We often encounter vendors offering seemingly simple financing packages to assist schools with acquiring buses, copiers, tablets, and other school equipment. The financing package typically utilizes a lease purchase agreement (LPA) or other form of financing lease with a third-party leasing company. We strongly recommend that our clients avoid such financing leases.

Do not confuse an LPA with a true lease (i.e., a rental agreement), which is rarely used to acquire school equipment. Un­like a true lease, an LPA transfers equipment ownership to the school. In exchange, the school pledges general fund dollars to make “lease” payments over time, including an interest component that the leasing company treats as tax-exempt. The leasing company of­ten holds a security interest in the equipment and may reclaim the equipment if the school fails to appropriate money to make the lease payments.

The LPA documents frequently contain unfavorable or illegal provisions. In a single financing contract, we routinely encounter the following problems:

  • The school must pay closing fees, document processing fees, and other “hidden” fees;
  • The leasing company may unilaterally increase monthly payments without the school’s consent;
  • The school must pay the leasing company’s attorney fees and collection fees in the event of a default or dispute;
  • The school must indemnify the leasing company for the company’s losses, which is contrary to Michigan law;
  • The school must pay personal property taxes on the equipment (which, despite a school’s tax exempt status, may be assessed if a leasing company incorrectly reports the equipment to the local assessor);
  • The school waives its right to a jury trial;
  • The school waives its statutory rights and remedies, such as the ability to revoke ac­ceptance of latently defective equipment;
  • In the event of a default, the leasing company may: (1) charge the school excessive late fees, (2) charge the school default interest, (3) re­possess the equipment, and (4) continue to re­quire the school to make monthly payments;
  • In the event of a default, personal liability may be imposed on the school official who signs the contract;
  • The school may be required to pay service charges to the leasing company (e.g., copier maintenance fees) even if the service vendor goes out of business;
  • The leasing company may collect a school official’s contact information and send tele­marketing calls and spam email; and
  • A default may occur (and thus entitle the leasing company to the cumulative remedies discussed above) for minor issues, such as the school providing incomplete information to the leasing company or a spelling error in the school’s legal name.

Because vendors and leasing companies often do not understand laws applicable to Michigan schools, the proposed lease may violate federal tax law or state law.

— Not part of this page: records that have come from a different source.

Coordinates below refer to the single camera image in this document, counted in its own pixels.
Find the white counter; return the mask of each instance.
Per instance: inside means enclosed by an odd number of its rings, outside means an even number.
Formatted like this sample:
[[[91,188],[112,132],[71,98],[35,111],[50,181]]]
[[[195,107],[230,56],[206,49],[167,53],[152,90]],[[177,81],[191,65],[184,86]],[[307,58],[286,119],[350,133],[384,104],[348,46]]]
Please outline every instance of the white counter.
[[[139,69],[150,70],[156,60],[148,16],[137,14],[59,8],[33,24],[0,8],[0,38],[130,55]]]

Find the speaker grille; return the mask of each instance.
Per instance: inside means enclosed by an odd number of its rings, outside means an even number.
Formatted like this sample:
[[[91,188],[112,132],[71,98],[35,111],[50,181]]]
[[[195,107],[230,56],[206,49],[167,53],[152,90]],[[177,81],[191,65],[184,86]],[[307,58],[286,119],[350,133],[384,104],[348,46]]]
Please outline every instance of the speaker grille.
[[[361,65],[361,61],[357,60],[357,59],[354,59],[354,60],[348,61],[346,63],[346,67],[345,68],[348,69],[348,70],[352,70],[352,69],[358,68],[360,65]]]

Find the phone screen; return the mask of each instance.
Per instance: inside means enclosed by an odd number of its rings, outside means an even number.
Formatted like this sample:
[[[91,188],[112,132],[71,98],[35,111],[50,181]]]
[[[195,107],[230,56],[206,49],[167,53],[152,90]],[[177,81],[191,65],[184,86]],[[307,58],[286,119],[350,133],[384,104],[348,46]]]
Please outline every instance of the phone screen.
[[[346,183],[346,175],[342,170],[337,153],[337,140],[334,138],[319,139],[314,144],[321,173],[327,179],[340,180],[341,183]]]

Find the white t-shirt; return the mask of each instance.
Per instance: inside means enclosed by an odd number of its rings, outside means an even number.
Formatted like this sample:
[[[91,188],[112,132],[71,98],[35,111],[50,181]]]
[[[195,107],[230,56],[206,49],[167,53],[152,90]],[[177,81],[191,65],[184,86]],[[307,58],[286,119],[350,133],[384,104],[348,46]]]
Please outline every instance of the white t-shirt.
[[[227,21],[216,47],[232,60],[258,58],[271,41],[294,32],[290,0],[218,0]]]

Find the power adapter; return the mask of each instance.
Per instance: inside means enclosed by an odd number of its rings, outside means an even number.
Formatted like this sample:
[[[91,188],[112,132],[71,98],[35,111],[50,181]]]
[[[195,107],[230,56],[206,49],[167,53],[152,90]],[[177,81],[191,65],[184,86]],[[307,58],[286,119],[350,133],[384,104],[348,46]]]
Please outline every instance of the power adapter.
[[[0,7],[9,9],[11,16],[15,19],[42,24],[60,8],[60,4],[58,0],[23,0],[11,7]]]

Typically, those errors are not discovered until le­gal counsel reviews the financing package, which is of­ten late in the process. Correcting those errors may cause significant delays. Further, most leasing compa­nies are reluctant to change their documents, leaving school officials with a difficult choice: delay equipment delivery by finding alternative financing or sign an unfavorable — perhaps unlawful — agreement. To avoid common pitfalls associated with equipment financing, please contact your school’s fi­nance attorney to discuss financing options at least six weeks before the anticipated equipment delivery date. We frequently assist school officials with soliciting bids from local banks to finance equipment using an installment purchase agreement. The documents are prepared by our office, contain favorable terms, often utilize local banks, and are widely accepted by financial institutions throughout Michigan.